Run through the records and show each line that includes the string "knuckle".

--- START ---

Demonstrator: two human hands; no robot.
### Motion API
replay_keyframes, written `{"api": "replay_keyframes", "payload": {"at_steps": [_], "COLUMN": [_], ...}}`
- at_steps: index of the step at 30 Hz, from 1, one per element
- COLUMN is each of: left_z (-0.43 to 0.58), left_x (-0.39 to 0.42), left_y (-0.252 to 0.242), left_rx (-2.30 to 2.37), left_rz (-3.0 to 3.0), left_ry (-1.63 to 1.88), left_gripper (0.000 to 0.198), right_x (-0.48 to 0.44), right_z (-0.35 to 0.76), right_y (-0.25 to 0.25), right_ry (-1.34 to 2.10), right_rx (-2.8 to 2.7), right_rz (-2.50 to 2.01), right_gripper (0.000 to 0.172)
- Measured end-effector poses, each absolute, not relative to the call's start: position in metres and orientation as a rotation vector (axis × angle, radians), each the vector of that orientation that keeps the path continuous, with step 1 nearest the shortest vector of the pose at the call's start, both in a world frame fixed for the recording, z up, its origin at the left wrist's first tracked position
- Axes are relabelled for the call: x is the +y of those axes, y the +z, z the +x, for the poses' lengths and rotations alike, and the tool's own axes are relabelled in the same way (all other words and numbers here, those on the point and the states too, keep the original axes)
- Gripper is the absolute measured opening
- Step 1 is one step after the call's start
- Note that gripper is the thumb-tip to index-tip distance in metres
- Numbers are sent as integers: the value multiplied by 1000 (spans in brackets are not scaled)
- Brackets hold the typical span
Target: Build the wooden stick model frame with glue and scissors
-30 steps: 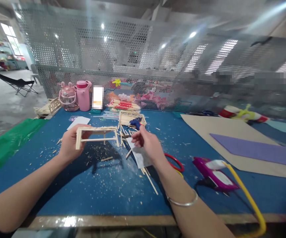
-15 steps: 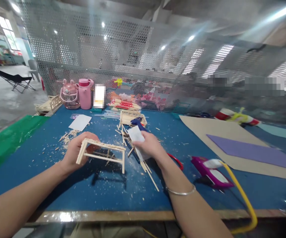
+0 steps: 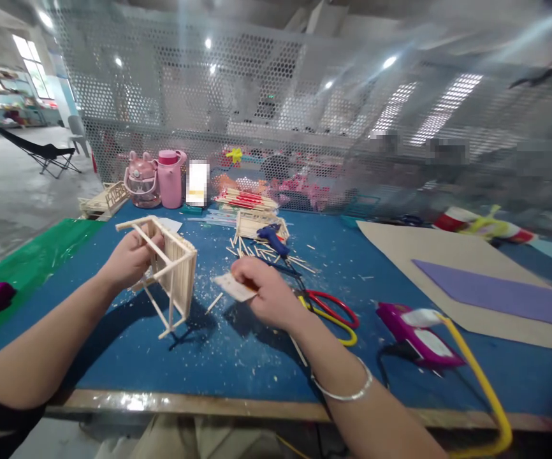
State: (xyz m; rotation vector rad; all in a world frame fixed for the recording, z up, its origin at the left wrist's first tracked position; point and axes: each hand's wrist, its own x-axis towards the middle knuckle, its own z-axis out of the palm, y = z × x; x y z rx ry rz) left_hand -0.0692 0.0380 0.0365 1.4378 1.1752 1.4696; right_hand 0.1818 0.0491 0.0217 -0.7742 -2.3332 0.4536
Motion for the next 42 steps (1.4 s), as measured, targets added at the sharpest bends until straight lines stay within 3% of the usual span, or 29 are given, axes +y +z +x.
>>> {"api": "replay_keyframes", "payload": {"at_steps": [4,7,10,14,18,22,29,34,37,42], "left_z": [-53,-44,-36,-19,1,12,-11,-25,-13,9], "left_x": [39,38,39,49,67,81,72,20,-15,-25], "left_y": [32,27,26,31,34,28,13,7,11,26], "left_rx": [1063,1006,967,900,776,784,943,1226,1126,1386], "left_rz": [1390,1451,1405,1282,1223,1228,1277,830,844,1130], "left_ry": [1258,1150,1118,1149,1246,1196,1145,1669,1749,1601], "left_gripper": [45,42,43,47,51,54,43,26,42,62], "right_x": [40,49,56,41,23,20,17,18,18,15], "right_z": [166,157,160,169,170,162,151,147,143,146], "right_y": [8,1,7,20,18,7,3,1,-2,-4], "right_ry": [113,-93,13,273,235,177,232,277,292,459], "right_rx": [-2764,-2658,-2327,-2009,-1923,-1932,-1949,-2020,-2078,-2237], "right_rz": [-845,-1153,-1188,-686,-424,-576,-728,-786,-745,-600], "right_gripper": [23,17,19,18,25,36,29,24,27,33]}}
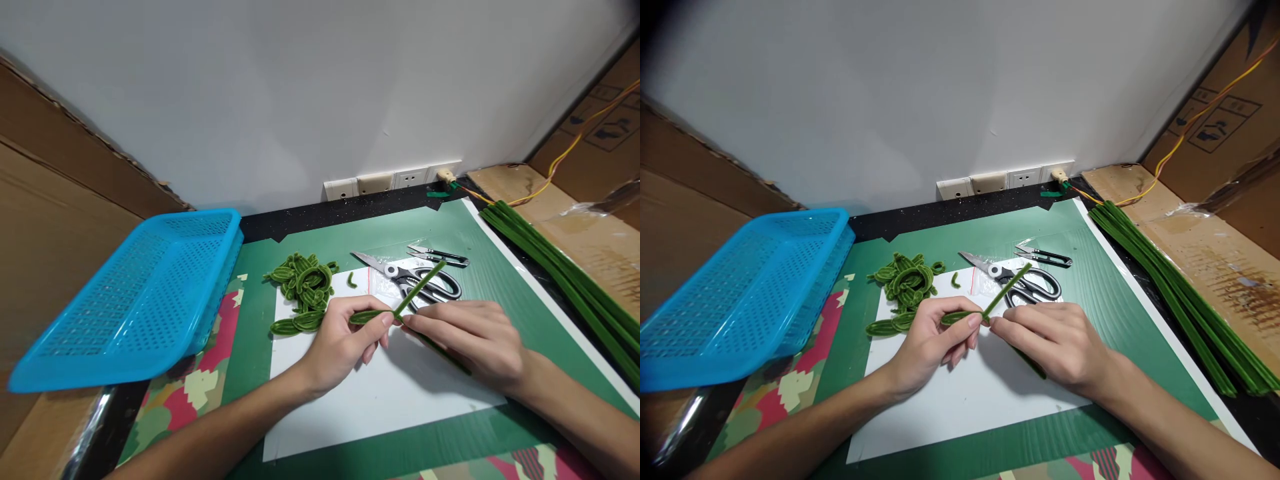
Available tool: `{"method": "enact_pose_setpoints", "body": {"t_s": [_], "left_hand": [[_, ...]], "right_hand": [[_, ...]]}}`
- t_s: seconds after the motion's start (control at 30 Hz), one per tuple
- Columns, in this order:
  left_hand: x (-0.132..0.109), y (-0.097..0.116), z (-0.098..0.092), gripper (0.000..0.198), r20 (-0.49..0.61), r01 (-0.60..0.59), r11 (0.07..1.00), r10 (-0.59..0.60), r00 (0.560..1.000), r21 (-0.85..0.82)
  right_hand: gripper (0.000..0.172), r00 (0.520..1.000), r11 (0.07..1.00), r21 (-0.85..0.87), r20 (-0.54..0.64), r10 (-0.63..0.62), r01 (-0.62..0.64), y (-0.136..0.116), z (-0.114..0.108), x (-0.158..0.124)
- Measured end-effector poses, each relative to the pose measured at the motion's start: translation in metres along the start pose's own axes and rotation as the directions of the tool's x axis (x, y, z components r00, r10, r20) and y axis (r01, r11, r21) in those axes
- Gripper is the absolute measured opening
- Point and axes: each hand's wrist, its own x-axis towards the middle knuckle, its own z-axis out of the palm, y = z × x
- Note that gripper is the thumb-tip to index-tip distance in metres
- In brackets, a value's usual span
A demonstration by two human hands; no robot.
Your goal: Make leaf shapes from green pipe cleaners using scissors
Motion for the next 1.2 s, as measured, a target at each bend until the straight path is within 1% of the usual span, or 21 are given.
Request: {"method": "enact_pose_setpoints", "body": {"t_s": [0.1, 0.2, 0.33, 0.43, 0.5, 0.67, 0.87, 1.0, 1.03, 1.2], "left_hand": [[0.0, -0.001, 0.0, 0.029, -0.004, -0.001, 1.0, 0.001, 1.0, 0.018], [0.0, -0.001, 0.001, 0.029, 0.0, -0.01, 0.999, 0.01, 1.0, 0.033], [0.0, -0.001, 0.001, 0.031, 0.022, -0.023, 0.999, 0.023, 0.999, 0.024], [0.0, 0.0, 0.001, 0.033, 0.022, -0.024, 0.999, 0.023, 0.999, 0.028], [0.0, 0.0, 0.002, 0.033, 0.014, -0.022, 0.999, 0.022, 1.0, 0.034], [0.001, 0.0, 0.003, 0.033, 0.014, -0.012, 1.0, 0.012, 1.0, 0.025], [0.001, 0.0, 0.003, 0.032, 0.001, -0.02, 1.0, 0.02, 1.0, 0.016], [0.0, 0.002, 0.002, 0.032, 0.031, -0.03, 0.999, 0.029, 0.999, 0.042], [-0.001, 0.002, 0.002, 0.032, 0.041, -0.032, 0.998, 0.029, 0.999, 0.052], [-0.002, 0.002, 0.0, 0.032, 0.077, -0.034, 0.996, 0.028, 0.997, 0.085]], "right_hand": [[0.02, 1.0, 0.999, -0.028, -0.01, -0.026, 0.025, -0.001, 0.0, -0.001], [0.017, 0.998, 0.994, -0.095, -0.03, -0.057, 0.054, -0.001, -0.003, 0.001], [0.012, 0.988, 0.966, -0.221, -0.048, -0.148, 0.134, -0.004, -0.008, 0.009], [0.015, 0.976, 0.932, -0.301, -0.015, -0.217, 0.203, -0.006, -0.011, 0.014], [0.02, 0.973, 0.92, -0.32, 0.018, -0.231, 0.224, -0.007, -0.012, 0.015], [0.02, 0.973, 0.925, -0.308, 0.023, -0.228, 0.224, -0.008, -0.011, 0.013], [0.028, 0.973, 0.946, -0.23, 0.021, -0.229, 0.228, -0.009, -0.009, 0.008], [0.02, 0.975, 0.949, -0.228, 0.027, -0.219, 0.219, -0.006, -0.008, 0.006], [0.02, 0.977, 0.95, -0.228, 0.027, -0.212, 0.213, -0.005, -0.009, 0.006], [0.034, 0.981, 0.958, -0.216, 0.016, -0.191, 0.19, -0.001, -0.011, 0.003]]}}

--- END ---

YOUR RESPONSE:
State: (xyz m; rotation vector rad; all in a world frame fixed for the recording, z up, its origin at the left wrist's first tracked position; point and axes: each hand's wrist, its own x-axis towards the middle knuckle, its own z-axis out of the palm, y = z × x; x y z rx ry rz) left_hand -0.0692 0.0380 0.0365 1.4378 1.1752 1.4696; right_hand 0.1818 0.0491 0.0217 -0.7742 -2.3332 0.4536
- Point and axes: each hand's wrist, its own x-axis towards the middle knuckle, its own z-axis out of the palm, y = z × x

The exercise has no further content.